I use an activated charcoal filter on my tap water now and that makes drinking
water a pleasure again. And I pay closer attention to not letting myself get
dehydrated. It's easy to tell, I just press a fingertip and if it leaves a
dent I need water even if I don't "feel" thirsty.

So, if these are what's causing your headaches you need to be proactive to
prevent them and to get rid of them, and a "fitbit" won't help much with
figuring out the cause.

------
vinchuco
Instead of logging data, I'd suggest debugging for root causes. Regardless of
approach, items:

Hydration. Eye-strain. Sleep. Exercise. Stress. Etc.
[https://en.wikipedia.org/wiki/Migraine#Cause](https://en.wikipedia.org/wiki/Migraine#Cause)

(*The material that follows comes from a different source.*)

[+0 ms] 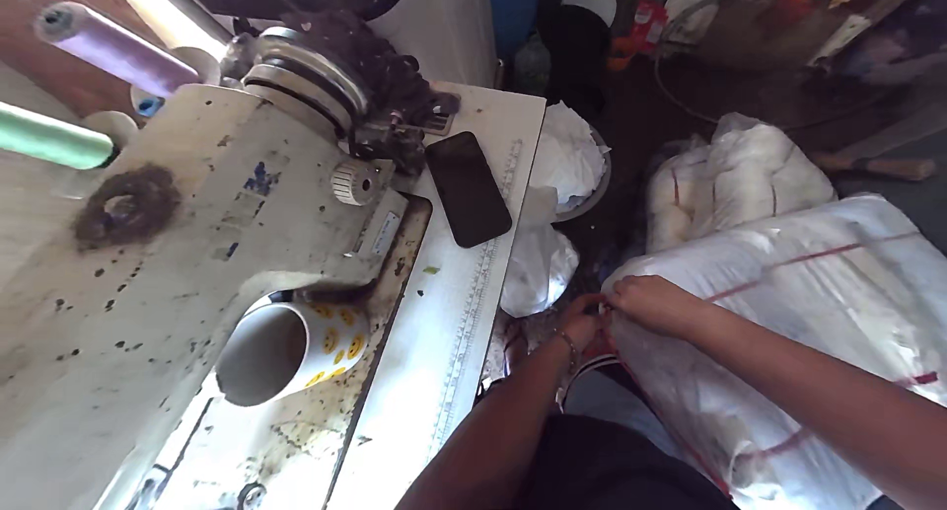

Meta: we seem obsessed about data and we have standard techniques for
exploring relationships between them, but what is the equivalent source of
techniques for first-principle root-cause search? (In the more practical, not
the philosophical* sense)

* [https://plato.stanford.edu/entries/causation-metaphysics/](https://plato.stanford.edu/entries/causation-metaphysics/)

------
Broken_Hippo
I don't personally get headaches that often, but my mother and sister both do.
My mother gets cluster headaches - tension headaches plus migraines, normal
headaches, and sinus headaches on top of it. My sister gets migraines.
Extended family has also been plagued. I fully urge you to figure out the root
cause and seek medical help. I don't know if sensors will help with some
(most) of these.

I fully suggest keeping track of when you get headaches, including what you
were doing when you noticed it. Might keep track of daily activities as well.

The following are things that I know can trigger headaches. Obviously not all-
inclusive:

1\. Poor eyesight or other eye strain. Normal folks will get eye strain
reading too-small text or staring at a computer screen. 2\. Stress, anxiety,
or depression: The muscles tense up, causing headaches. Massages help my
mother, as do muscle relaxers and/or anti-anxiety medicine. 3\. Sinus problems
and/or allergies. 4\. Dental problems. 5\. Scents from various things or
chemicals 6\. Lack of sleep, sleep apnea, or other sleeping issues 7\. High
blood pressure (pharmacies and wal-marts often have machines to test, and I'd
test often for a few weeks) 8\. Food sensitivities 9\. Neck strain (posture or
medical). 10\. Dehydration (easy to check) 11\. Changes in weather. 12\.
Random viral or bacterial infections. 13\. Low vitamin D. I personally had
this happen, among other things. 14\. Smoking or living with a smoker 15\. Dry
nasal cavities. You can use a saline nasal spray for this. I recommend
disposables since they are sterile each time you open them (less chance of
mold, etc). 16. Hormones. This might be more for women, especially with PMS
and/or menopause. I'm not sure how it happens in men.

------
cryptoz
A lot of phones have a barometer in them. New iPhones do and most Androids do.
Log the data on a 1-minute interval, understand that the data is noisy and the
noise comes from moving elevation. Watch the graphs over 1-hour, 6-hours,
12-hour, 2-day timeframes. You'll see rises and peaks and you might note
headache timing with a peak or a trough. Migraines happen to a lot of people
and can be triggered by sudden changes in pressure. Not sure about your
headaches but it's a start.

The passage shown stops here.